A.     Sejarah perkembangan tes dan pengukuran
Dibawah ini akan diuraikan secara singkat tentang sejarah perkembangan tes dan pengukuran dalam pendidikan:
Negara yang pertama-tama menggunakan pengukuran ialah Negara Tiongkok dalam tahun 2357 SM. Pada waktu itu kaisar Shun melaksanakan ujian bagi anggota tentara tiap 3 tahun untuk kenaikan pangkat mereka. Selanjutnya dianasti Chou dalam tahun 1122-255 SM melaksanakan ujian masuk sekolah yang diadakan tiap 2 tahun sekali. Pemberian ujian ini diikuti oleh Negara Eropa, yaitu di Athea dalamtahun 500-300 SM. Ujian yang diadakan disini ialah untuk anak-anak muda yang menjadi akil balig. Mereka diuji tentang ketangkasan dalam seni ketentaraan.
Eropa barat mulai mengadakan ujian dalam tahun 1219 (Sesudah Masehi) di University of Bologna, yaitu ujian untuk magister dalam ilmu hukum. Dalam tahun 1562 the Merchant’s Taylor Scool DI London mengadakan unian tahunan untuk mengevaluasi program sekolah. Di London sekolah yang sama ini juga mulai tahun1601 mengadakan ujian tertulis selama 9 jam tiap 3 tahun sekali untuk mengevaluasi program.

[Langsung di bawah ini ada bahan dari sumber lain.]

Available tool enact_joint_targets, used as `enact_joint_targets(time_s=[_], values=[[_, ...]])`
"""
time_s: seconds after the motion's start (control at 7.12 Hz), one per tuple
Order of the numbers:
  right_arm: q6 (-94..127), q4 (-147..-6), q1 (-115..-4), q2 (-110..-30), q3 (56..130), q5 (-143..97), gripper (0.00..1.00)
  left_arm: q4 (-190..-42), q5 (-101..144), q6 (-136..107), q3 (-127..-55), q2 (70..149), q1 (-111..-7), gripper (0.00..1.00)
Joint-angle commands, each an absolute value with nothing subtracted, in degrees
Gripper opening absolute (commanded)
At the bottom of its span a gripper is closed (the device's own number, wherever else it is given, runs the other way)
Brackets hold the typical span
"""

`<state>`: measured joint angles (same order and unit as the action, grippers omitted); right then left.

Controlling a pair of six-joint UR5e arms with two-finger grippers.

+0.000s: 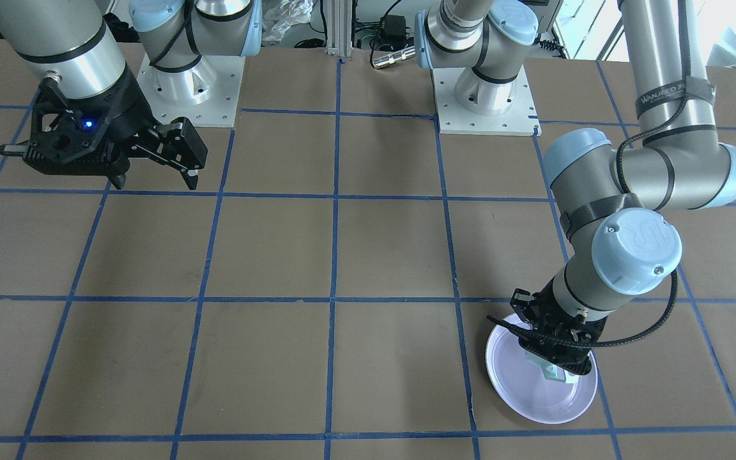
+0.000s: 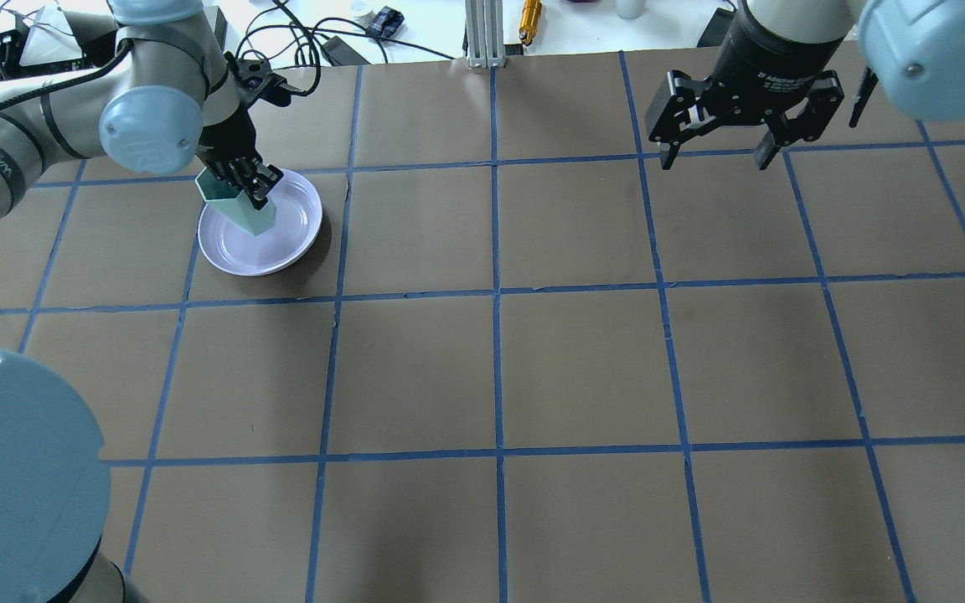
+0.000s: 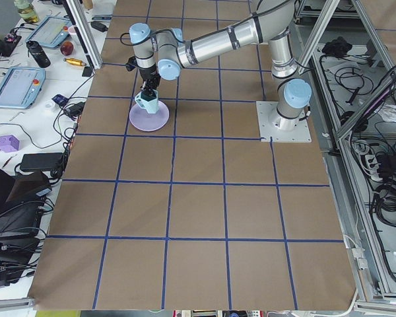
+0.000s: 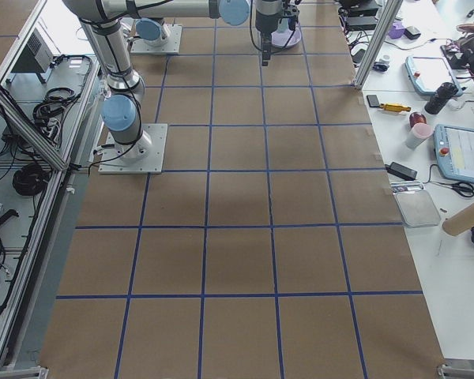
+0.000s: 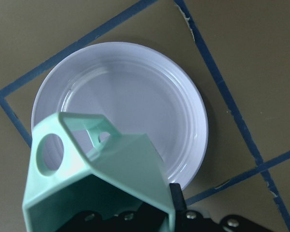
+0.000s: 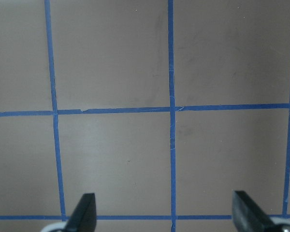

Di Amerika ujian lisan maupun tertulis untuk mengukur kemampuan guru mulai diadakan dalam tahun 1837. Tes-tes acuan patokan yang pertama diadakan dalam tahun 1864 di Inggris. Dalam tahun1889 diadakan penelitian tentang keterandalan nilai tes. Dalam tahun 1900 untuk pertama kali diadakan ujian masuk sekolah tinggi. Dalam tahun 1905 Alfred Binet & Theophile Simon mengadakan intelegensia untuk tiap individu untuk pertama kalinya. Dalam tahun 1908 C.W. Stone melaksanakan untuk pertama kalinya secara professional tes prestasi (achievement test) yang baku. E.F Thurstone mengembangkan skala sikap dalam tahun 1929.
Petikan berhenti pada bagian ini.